A tradition exists that the majority of Gossetts in America descend from two brothers -- John (Jean) and Peter (Pierre) Gosset -- who emigrated from the Isle of Jersey to America ca. 1735  and 1760, respectively.  This tradition, which has become the prevalent Gossett myth, further claims that the two brothers were grandsons of Jean Gosset, a noble, Norman-French Huguenot who fled France in 1685 at the revocation of the Edict of Nantes, when his title and lands in Normandy were confiscated by the Catholic monarchy.

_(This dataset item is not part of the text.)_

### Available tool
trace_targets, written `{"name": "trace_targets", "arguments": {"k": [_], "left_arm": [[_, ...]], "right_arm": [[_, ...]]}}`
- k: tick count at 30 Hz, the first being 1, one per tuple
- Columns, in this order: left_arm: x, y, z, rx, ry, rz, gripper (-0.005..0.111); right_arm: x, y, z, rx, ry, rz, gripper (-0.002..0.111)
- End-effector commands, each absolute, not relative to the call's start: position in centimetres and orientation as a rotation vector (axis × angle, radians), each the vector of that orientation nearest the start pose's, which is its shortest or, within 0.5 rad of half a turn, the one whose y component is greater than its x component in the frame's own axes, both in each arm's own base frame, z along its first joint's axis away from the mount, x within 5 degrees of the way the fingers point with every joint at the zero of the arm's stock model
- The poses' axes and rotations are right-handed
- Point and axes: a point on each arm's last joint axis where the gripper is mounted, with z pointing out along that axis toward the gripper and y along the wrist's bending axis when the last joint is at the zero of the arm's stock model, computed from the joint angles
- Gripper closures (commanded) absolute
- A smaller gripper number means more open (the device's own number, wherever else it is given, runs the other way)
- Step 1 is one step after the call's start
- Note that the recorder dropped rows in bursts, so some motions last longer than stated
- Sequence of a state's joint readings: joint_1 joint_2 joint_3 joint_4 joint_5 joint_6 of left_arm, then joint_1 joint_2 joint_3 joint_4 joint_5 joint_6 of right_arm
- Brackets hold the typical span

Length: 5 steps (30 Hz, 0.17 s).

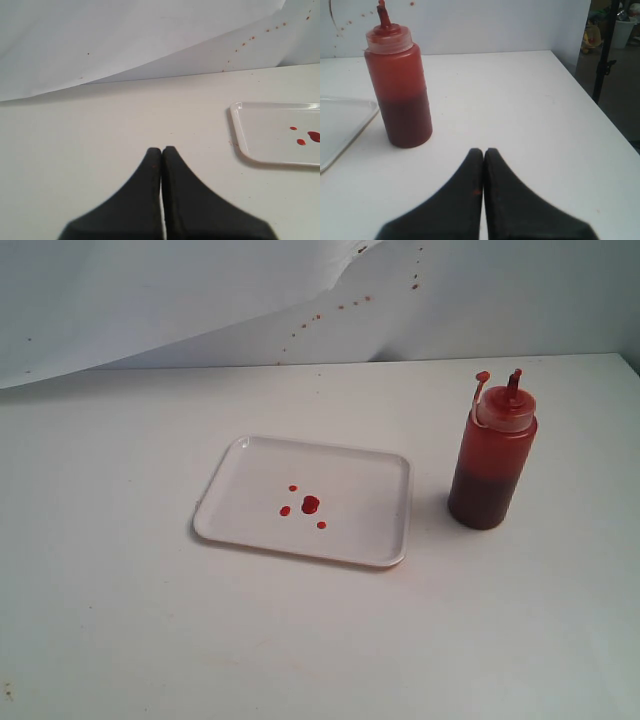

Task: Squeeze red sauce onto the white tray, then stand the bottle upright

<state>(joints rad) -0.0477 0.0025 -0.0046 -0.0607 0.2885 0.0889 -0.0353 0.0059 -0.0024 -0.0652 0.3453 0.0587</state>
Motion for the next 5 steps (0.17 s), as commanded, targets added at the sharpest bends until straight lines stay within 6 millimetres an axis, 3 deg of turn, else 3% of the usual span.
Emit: {"name": "trace_targets", "arguments": {"k": [1, 5], "left_arm": [[5.46, -0.42, 18.78, 0.080, 1.762, -0.030, 0.107], [5.46, -0.42, 18.78, 0.080, 1.762, -0.030, 0.107]], "right_arm": [[5.34, -0.36, 18.24, 0.041, 1.825, -0.044, 0.108], [5.34, -0.35, 18.24, 0.044, 1.825, -0.040, 0.108]]}}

Recent evidence, however -- from both traditional genealogical research and from YDNA analyses -- casts strong doubt that Jean the Huguenot is our common patriarch.  The story of our supposed noble Norman origins, and the emigration of two Gosset brothers from Jersey Isle, has been repeated so many times in so many places that questioning it raises immediate objections from some quarters.    Objections generally are expressed as follows:

"The Jersey-Isle heritage of Gossetts in America has appeared in Burke's The Landed Gentry, including American Families with British Ancestry;  in Virkus'  Abridged Compendium of American Genealogy;  in Newcomer's The Family of Gossett; in Turk's The Quiet Adventurers in America – Channel Island Settlers in the American Colonies and in the United States; in Jerkins' Chronicles of the Gossett Family; and was the basis for the successful application of Thomas Henry Gossett to secure membership in the Society of Sons of the American Revolution.  How can it not be true??"   

First, it should be noted that repeating a story many times does not, in-and-of-itself, make the story true.   The fact is, all of those numerous, apparent sources have a single origin;  and when one subjects the story to close scrutiny -- especially in light of new data -- the story simply does not appear to be true.